À cette époque, il n’existait pas en France d’école de design spécialisée en automobile. Pour approcher ce domaine, j’ai fait un BTS de mécanique automobile en espérant pouvoir suivre ensuite l’option design automobile à l’Université de Compiègne. J’ai finalement intégré l’ENSAAMA Olivier de Serres (École Nationale Supérieure des Arts Appliqués et des Métiers d’Art) où j’ai suivi le cursus design industriel, option transport, ce qui m’a permis d’apprendre l’histoire de l’art et l’expression plastique, mais aussi de faire quelques stages dans les bureaux de design de Renault et Peugeot.

À la sortie des études en 1993, j’ai travaillé dans une agence spécialisée en architecture d’intérieur et design de mobilier. Le début de ma carrière a été composé de plusieurs autres expériences courtes en design mobilier et design de moto et scooters.

J’ai ensuite travaillé 13 ans chez un équipementier qui réalise des intérieurs automobiles pour les constructeurs. J’y ai créé le studio de design intégré et nous faisons avec mon équipe l’interface entre les designers des constructeurs et les ingénieurs internes sur des sujets d’innovation et de production.

En 2011, j’ai fondé le studio de création ÉTAT de GRÂCE. Mes projets concernent essentiellement l’aménagement intérieur d’appartements et d’hôtels parisiens en intégrant la création du mobilier.

Je suis artiste plasticien depuis 2021 tout en continuant l’architecture d’intérieur et le design en parallèle.

Parlez nous de votre travail.

Mon premier projet artistique était en lien direct avec mon métier de designer que j’ai abordé en m’affranchissant de la fonction, ce qui est inconcevable en design. J’ai conçu une série de chaises et fauteuils sur lesquels on ne peut pas s’asseoir… Ce sont des sculptures/objets minimales réalisées en fil de métal très fin à l’échelle réelle.

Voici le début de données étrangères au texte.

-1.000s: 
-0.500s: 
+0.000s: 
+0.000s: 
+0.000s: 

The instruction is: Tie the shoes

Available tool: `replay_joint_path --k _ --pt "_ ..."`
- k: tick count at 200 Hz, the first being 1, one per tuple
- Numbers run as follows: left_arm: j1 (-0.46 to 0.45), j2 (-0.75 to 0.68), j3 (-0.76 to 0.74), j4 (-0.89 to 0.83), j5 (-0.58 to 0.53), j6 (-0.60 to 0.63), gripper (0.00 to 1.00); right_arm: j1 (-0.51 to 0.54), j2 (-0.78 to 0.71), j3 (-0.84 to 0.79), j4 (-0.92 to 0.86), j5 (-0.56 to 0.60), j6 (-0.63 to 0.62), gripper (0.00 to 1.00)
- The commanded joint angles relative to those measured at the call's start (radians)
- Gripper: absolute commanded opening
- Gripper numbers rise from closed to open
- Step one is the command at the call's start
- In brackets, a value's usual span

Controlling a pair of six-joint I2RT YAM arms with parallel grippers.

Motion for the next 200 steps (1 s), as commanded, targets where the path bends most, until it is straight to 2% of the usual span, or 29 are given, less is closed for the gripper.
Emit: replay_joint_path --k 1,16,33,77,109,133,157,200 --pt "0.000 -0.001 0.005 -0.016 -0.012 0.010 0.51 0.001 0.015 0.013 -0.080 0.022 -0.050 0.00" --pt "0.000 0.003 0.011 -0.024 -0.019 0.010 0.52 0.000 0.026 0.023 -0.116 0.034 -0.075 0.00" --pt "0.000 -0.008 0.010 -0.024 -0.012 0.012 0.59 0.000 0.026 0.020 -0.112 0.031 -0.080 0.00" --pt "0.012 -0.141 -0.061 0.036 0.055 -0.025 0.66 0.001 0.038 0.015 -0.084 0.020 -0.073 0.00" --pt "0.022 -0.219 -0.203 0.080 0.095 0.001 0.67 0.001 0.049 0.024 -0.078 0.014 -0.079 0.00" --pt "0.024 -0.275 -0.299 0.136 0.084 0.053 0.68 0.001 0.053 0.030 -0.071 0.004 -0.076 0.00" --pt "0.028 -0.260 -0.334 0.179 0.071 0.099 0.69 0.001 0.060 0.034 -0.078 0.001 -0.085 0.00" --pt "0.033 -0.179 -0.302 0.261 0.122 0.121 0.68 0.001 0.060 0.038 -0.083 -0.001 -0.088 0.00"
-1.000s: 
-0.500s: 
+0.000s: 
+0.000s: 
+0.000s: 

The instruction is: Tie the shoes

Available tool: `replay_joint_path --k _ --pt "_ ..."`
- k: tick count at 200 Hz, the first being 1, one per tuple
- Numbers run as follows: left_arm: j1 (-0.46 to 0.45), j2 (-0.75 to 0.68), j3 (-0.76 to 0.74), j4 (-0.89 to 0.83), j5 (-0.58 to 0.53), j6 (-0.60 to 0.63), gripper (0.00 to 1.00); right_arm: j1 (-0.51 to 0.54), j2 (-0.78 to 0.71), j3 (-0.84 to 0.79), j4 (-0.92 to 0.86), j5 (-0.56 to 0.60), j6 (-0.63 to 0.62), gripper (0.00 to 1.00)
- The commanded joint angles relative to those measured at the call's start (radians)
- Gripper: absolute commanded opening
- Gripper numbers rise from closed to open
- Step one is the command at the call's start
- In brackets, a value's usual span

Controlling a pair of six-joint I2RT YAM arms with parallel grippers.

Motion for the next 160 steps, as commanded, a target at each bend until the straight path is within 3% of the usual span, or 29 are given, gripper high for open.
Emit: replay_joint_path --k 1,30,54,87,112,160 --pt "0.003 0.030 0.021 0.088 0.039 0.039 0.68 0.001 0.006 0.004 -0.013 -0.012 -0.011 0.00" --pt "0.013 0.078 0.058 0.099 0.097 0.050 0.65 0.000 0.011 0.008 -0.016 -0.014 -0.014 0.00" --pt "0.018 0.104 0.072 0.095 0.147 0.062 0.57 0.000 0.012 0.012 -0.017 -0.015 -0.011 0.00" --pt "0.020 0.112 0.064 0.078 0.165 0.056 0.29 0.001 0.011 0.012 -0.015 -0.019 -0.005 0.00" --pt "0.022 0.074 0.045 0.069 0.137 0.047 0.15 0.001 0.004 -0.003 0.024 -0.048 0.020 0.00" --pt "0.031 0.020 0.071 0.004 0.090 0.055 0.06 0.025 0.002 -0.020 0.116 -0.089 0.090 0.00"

Cette série ÂMES révèle ce qu’il y a l’intérieur de l’objet et que l’on ne voit pas, mais que l’on reconnaît immédiatement.

La première réalisation est un ensemble de 6 chaises et une table qui symbolisent le moment du repas, le foyer, la maison. Même si on ne peut pas s’en servir, en les voyant, on recrée l’histoire d’un déjeuner. J’ai ensuite réalisé 2 fauteuils et une table basse qui évoquent le moment de détente d’un salon. Ce travail questionne la consommation et l’usage que nous faisons des objets.

Ma deuxième série, NIMBES, a été inspirée par les auréoles qui entourent la tête dans les représentations des dieux, des anges, des saints. Elle est composée d’anciens napperons tendus sur un cerclage métallique. De grands formats, les napperons sont installés verticalement en suspension et s’animent comme des mobiles. Le visiteur rentre alors dans l’œuvre, il y évolue et son aura devient visible, représentée par les napperons. Une pièce de cette série a récemment été exposée au Château de Maillebois, en Eure-et-Loir.

Ma troisième et récente série, DÉ-COUVERTES, évoque le 2 premières phases de la rénovation des bâtiments que sont la démolition et la construction. Pendant la démolition, les couches successives de revêtements et d’isolation sont cassées et les murs sont progressivement mis à nu. C’est à cet instant qu’apparaît l’histoire des lieux. Ensuite, la construction apporte de nouveaux matériaux qui viennent recouvrir les découvertes et les cacher. DÉ-COUVERTES se positionne entre ces deux temporalités, entre deux esthétiques aussi, entre deux modes et entre deux mondes, dans un moment de transition où la découverte dialogue avec le souvenir. J’utilise des papiers peints anciens, des plaques de plâtre BA 13 et des rails métalliques utilisés dans les nouvelles constructions.

Ces trois séries bien que très différentes ont en commun de faire appel à la mémoire collective via des objets du quotidien. Travailler à la redécouverte des objets et de leur histoire est une dimension qui m’intéresse particulièrement, car elle me permet de révéler des dimensions cachées et oubliée avec une forme de nostalgie et de spiritualité. Cette approche par séries me permet d’explorer de nouveaux sujets qui sont chaque fois de petites aventures.

Quel est votre lien avec devenir·art ?

Je connais devenir·art grâce à Lucile Hitier, responsable du Centre d’art contemporain L’art[T]senal. J’apprécie son positionnement sur la défense des droits des artistes. Je trouve nécessaire de créer une dynamique locale dans les arts visuels et de rencontrer les autres artistes de la région.